9 thoughts on “Gilgit’s sectarian conundrum

  1. Aziz Ali Dad:

    The quality of education you have so far, reflects your positive mind set up approach and, would i hope, prove as one of a strong and important foundation stone for the new and energetic young generation of our area .

    carry on.

  2. Very Good analysis.

    Since the incidents in Kohistan and Chilas I came across discussion with some very well rooted civil society activities regarding their possible role in neutralizing the current situation.
    The answers were identical and hence worth sharing They said ” its not the fight between religions, sects or tribes, its a fight between notorious and brutal armed groups with their operatives outside the region and even country. Under such circumstances its the job of the government to use force! to crush such elements and the civil society will play its role if any support from common people emerges to such elements”

    This precisely means UNARMED people can only engage UNARMED people, to engage ARMED people you need to have stronger ARMS then they have!!!

  3. Yes Melad, but first we have to isolate the UNARMED from ARMED persons, otherwise it will result in more fighting and more bloodshed definitely of UNARMED persons.

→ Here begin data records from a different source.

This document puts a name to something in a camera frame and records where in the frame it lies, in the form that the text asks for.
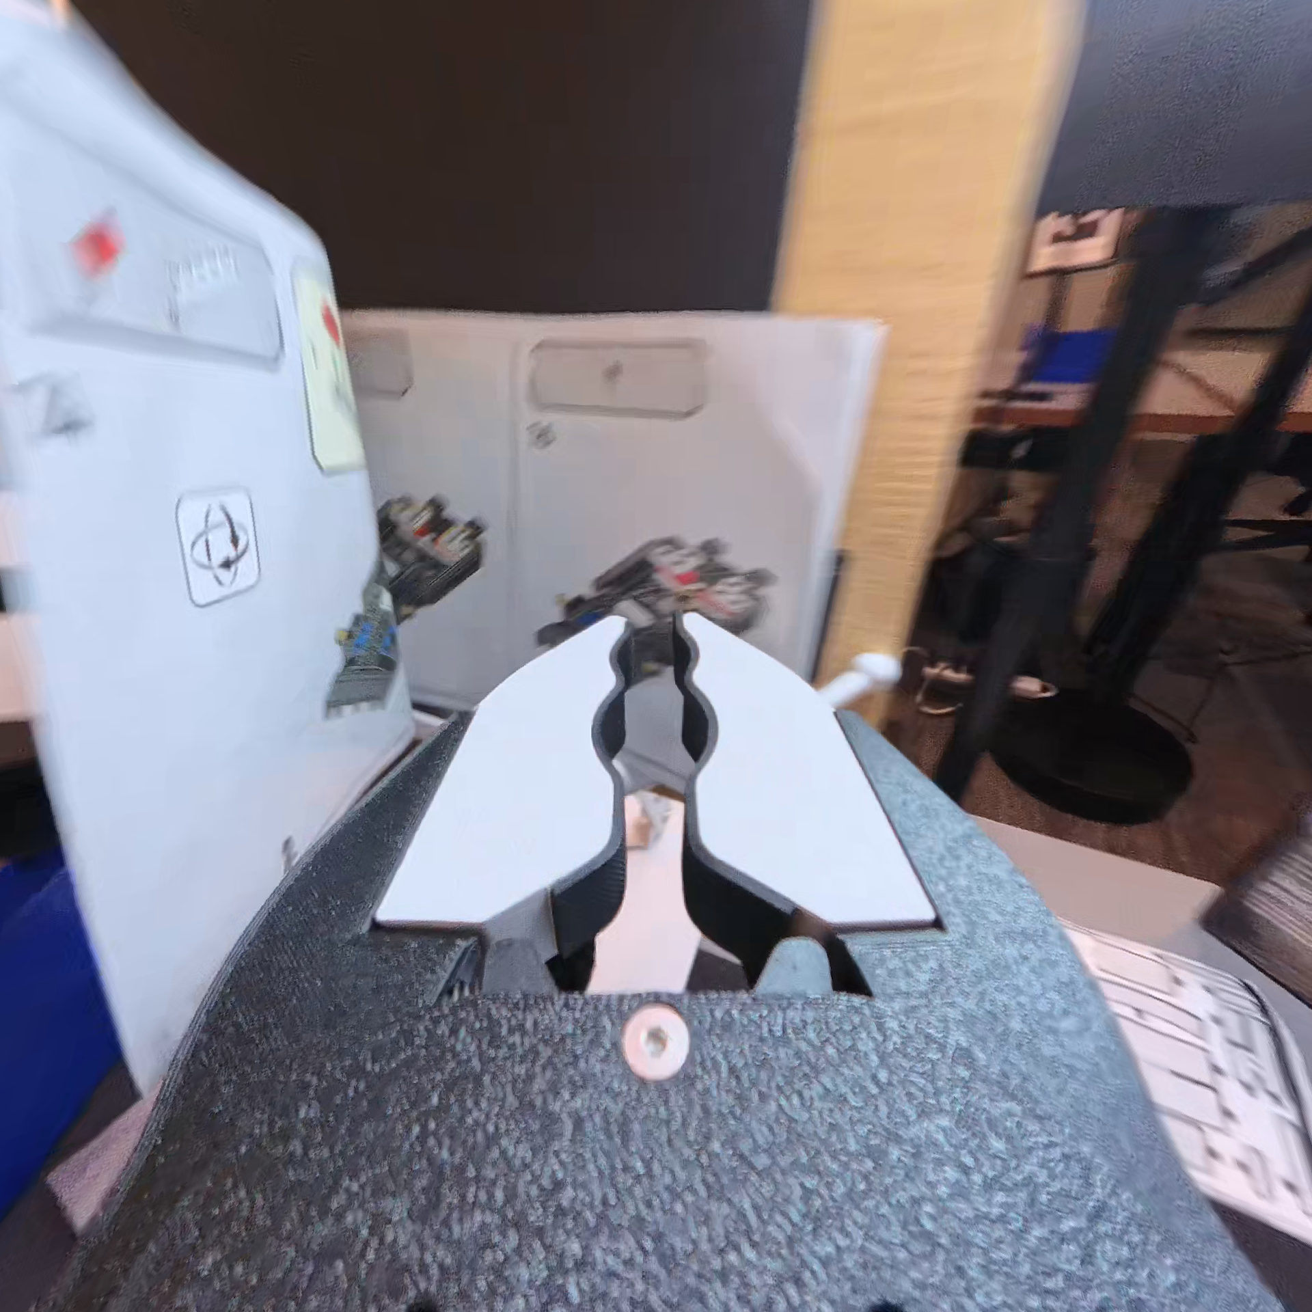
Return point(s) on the small white printed sheet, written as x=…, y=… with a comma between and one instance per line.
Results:
x=1210, y=1067

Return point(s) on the light wooden pillar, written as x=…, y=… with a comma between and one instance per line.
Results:
x=923, y=307

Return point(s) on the white book stand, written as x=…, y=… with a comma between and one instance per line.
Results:
x=860, y=673

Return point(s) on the lego instruction booklet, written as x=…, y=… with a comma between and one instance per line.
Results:
x=164, y=718

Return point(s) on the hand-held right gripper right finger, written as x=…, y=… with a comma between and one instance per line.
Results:
x=810, y=820

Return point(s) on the black table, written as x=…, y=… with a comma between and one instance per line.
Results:
x=1116, y=411

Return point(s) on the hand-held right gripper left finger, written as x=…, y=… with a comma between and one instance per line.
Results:
x=492, y=820

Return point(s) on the small white lego tile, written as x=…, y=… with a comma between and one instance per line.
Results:
x=648, y=820

  4. nicely analized by aziz alidad,as rehman malik has mentioned involvement of third hand and no doubt of a fourth hand which is very difficult one to iradicate….is monetary benifits.if you remove the 3rd and 4th factors it becomes very ez to overcome the remaining factors.Jan ali and ghafoor chilasi are enough to bring people back to their culture.local govt shud immediately encourage people to establish cinemas and music centres in gb bazaars so that gradually people start reunite.God bless our jannat.

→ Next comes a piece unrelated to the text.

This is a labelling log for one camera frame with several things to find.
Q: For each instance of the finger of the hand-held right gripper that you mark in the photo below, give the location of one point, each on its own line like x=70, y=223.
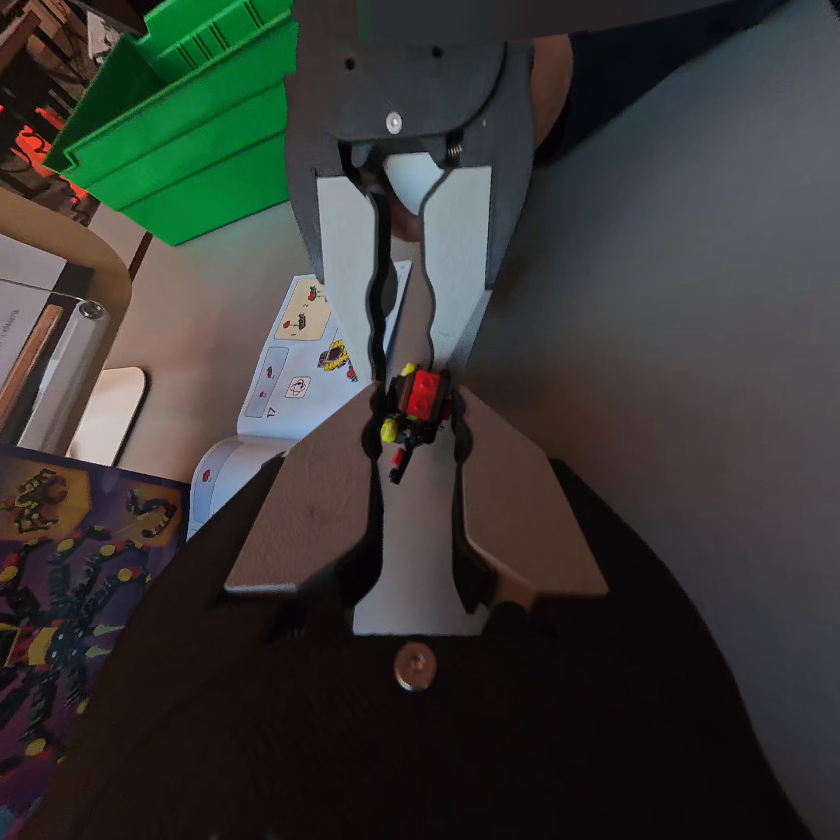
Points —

  5. Thanks Aziz for showing the real picture of GB.Here my comment would be that Government alone never cannot resolve the issues untill and unless ,it would have not sought support of the people of all walk of life. As intellectual and good analyzer along with good writer and well wisher of GB you should have a forum consisting on members of all sects of Seven districts. Such types of same voices should raised from all writers of GB. On same lines there may be forums of religious,political, social and professionals leaders as well. Apart from this mostly leaders have affiliations and vested interests with various parties that further broads the gap amongst GB people instead of tailoring and bridging it. We appreciate and applaus all such parties and Government in GB that mandate should the well being of people of Gb. Though it is said we have our own government, What is the use of such government where a common people has no access to his basic rights like food, water, and security.In this time all we need to develop concrete strategic plans or proposals to influence and motivate Government officials to ensure peace and harmony in the region.Aziz, we expect you, in collaboration with other intellectuals develop and send a proposal to CM ,governor and chief secretary to ensure peace and development in the GB.

    Ali Mehr
    Social Activist
    GB

  6. Only a mutual agreement with sincerity on Respect for all Ahel el bait, Sahaba & Imams, Equal application of justice & equal oppertunities for all people in GB is the solution. Selective application of justice & baised media compaigns will never bring peace…………..

  7. nicely analyzed. i am not sure about involvement of foreign hand, but i am sure killers are from our own land. every body knows who is propagating hate in society?? we must be realistic now. Rehman BaBa wanted to complete his term and need more money to spend lavish life in UK. where are our Rehman Malik?? i mean our own minister who are from our soil? why we always blame foreign hand?? may be there is foreign hand, but what we did with our inner hand?? they are still roaming easily in the streets of Gilgit. if authorities have name of some culprits they should at least arrest them. since last twenty years government is playing with us like toys and we are searching foreign hand.now army must stop this nonsense.